- Information shown:
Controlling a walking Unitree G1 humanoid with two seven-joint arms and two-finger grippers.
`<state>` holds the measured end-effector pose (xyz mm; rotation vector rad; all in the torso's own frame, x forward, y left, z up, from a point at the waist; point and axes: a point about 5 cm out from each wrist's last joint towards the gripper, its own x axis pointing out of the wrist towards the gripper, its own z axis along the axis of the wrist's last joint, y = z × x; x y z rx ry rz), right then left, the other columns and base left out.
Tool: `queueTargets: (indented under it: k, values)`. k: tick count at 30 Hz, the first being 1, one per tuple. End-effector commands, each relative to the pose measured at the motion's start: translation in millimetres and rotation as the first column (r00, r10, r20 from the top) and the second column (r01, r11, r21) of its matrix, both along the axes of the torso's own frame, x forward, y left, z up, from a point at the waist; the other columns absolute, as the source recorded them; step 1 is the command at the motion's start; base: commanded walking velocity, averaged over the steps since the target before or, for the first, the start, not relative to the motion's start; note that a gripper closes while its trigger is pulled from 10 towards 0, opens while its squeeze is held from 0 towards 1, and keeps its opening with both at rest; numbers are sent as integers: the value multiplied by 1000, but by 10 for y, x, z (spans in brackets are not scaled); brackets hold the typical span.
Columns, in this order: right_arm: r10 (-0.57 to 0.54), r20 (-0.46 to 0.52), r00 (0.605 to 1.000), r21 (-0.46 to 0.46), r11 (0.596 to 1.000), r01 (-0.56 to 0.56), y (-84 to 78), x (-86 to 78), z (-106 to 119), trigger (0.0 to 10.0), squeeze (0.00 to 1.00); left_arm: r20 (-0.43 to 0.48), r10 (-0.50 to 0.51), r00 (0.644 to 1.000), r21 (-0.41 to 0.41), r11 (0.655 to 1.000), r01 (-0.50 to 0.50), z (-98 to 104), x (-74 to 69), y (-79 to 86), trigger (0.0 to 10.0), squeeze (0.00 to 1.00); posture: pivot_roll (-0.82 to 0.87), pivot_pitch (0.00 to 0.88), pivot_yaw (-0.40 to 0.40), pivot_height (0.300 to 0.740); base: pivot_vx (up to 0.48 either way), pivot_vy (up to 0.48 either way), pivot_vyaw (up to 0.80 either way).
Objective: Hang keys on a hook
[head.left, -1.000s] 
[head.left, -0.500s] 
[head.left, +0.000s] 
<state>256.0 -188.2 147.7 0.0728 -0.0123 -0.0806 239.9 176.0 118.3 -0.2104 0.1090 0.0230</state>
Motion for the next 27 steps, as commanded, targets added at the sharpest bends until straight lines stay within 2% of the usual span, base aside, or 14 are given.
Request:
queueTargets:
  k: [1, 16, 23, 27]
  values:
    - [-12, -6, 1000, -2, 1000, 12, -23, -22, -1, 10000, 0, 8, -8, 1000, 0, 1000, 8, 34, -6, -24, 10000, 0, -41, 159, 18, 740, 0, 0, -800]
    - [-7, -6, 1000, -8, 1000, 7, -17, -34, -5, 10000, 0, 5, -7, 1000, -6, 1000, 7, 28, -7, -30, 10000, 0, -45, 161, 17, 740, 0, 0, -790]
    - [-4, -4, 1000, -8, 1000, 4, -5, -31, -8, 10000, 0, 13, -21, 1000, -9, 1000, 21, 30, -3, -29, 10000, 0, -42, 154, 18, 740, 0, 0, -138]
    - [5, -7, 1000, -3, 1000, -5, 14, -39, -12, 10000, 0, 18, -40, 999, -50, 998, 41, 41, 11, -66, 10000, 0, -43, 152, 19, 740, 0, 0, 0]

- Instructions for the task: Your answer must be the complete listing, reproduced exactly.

- Result:
Controlling a walking Unitree G1 humanoid with two seven-joint arms and two-finger grippers.
`<state>` holds the measured end-effector pose (xyz mm; rotation vector rad; all in the torso's own frame, x forward, y left, z up, from a point at the waist; point and axes: a point about 5 cm out from each wrist's last joint towards the gripper, its own x axis pointing out of the wrist towards the gripper, its own z axis along the axis of the wrist's last joint, y = z × x; x y z rx ry rz), right then left, the other columns and base left out.
Tool: `queueTargets: (indented under it: k, values)`. k: tick count at 30 Hz, the first being 1, one per tuple. End-effector commands, each relative to the pose measured at the motion's start: translation in millimetres and rotation as the first column (r00, r10, r20 from the top) and the second column (r01, r11, r21) of its matrix, both along the axes of the torso's own frame, x forward, y left, z up, from a point at the waist; the other columns absolute, as the source recorded them; step 1 is the command at the motion's start; base: commanded walking velocity, averaged over the steps since the target before or, for the first, the start, not relative to the motion's start; note that a gripper closes while its trigger is pulled from 10 towards 0, opens while its squeeze is held from 0 towards 1, and keeps its opening with both at rest; numbers are sent as integers: the value multiplied by 1000, but by 10 for y, x, z (spans in brackets are not scaled); brackets hold the typical span.
Columns, in this order: right_arm: r10 (-0.57 to 0.54), r20 (-0.46 to 0.52), r00 (0.605 to 1.000), r21 (-0.46 to 0.46), r11 (0.596 to 1.000), r01 (-0.56 to 0.56), y (-84 to 78), x (-86 to 78), z (-106 to 119), trigger (0.0 to 10.0), squeeze (0.00 to 1.00); left_arm: r20 (-0.43 to 0.48), r10 (-0.50 to 0.51), r00 (0.644 to 1.000), r21 (-0.41 to 0.41), r11 (0.655 to 1.000), r01 (-0.50 to 0.50), z (-98 to 104), x (-74 to 69), y (-79 to 86), trigger (0.0 to 10.0), squeeze (0.00 to 1.00); posture: pivot_roll (-0.82 to 0.87), pivot_pitch (0.00 to 0.88), pivot_yaw (-0.40 to 0.40), pivot_height (0.300 to 0.740); base: pivot_vx (up to 0.48 either way), pivot_vy (up to 0.48 either way), pivot_vyaw (up to 0.80 either way).
Objective: Hang keys on a hook
[head.left, -1.000s] 
[head.left, -0.500s] 
[head.left, +0.000s] 
<state>256.0 -188.2 147.7 0.0728 -0.0123 -0.0806 239.9 176.0 118.3 -0.2104 0.1090 0.0230</state>
Motion for the next 27 steps, as commanded, targets added at the sharpest bends until straight lines stay within 2% of the usual span, base aside, or 14 are given.
Request:
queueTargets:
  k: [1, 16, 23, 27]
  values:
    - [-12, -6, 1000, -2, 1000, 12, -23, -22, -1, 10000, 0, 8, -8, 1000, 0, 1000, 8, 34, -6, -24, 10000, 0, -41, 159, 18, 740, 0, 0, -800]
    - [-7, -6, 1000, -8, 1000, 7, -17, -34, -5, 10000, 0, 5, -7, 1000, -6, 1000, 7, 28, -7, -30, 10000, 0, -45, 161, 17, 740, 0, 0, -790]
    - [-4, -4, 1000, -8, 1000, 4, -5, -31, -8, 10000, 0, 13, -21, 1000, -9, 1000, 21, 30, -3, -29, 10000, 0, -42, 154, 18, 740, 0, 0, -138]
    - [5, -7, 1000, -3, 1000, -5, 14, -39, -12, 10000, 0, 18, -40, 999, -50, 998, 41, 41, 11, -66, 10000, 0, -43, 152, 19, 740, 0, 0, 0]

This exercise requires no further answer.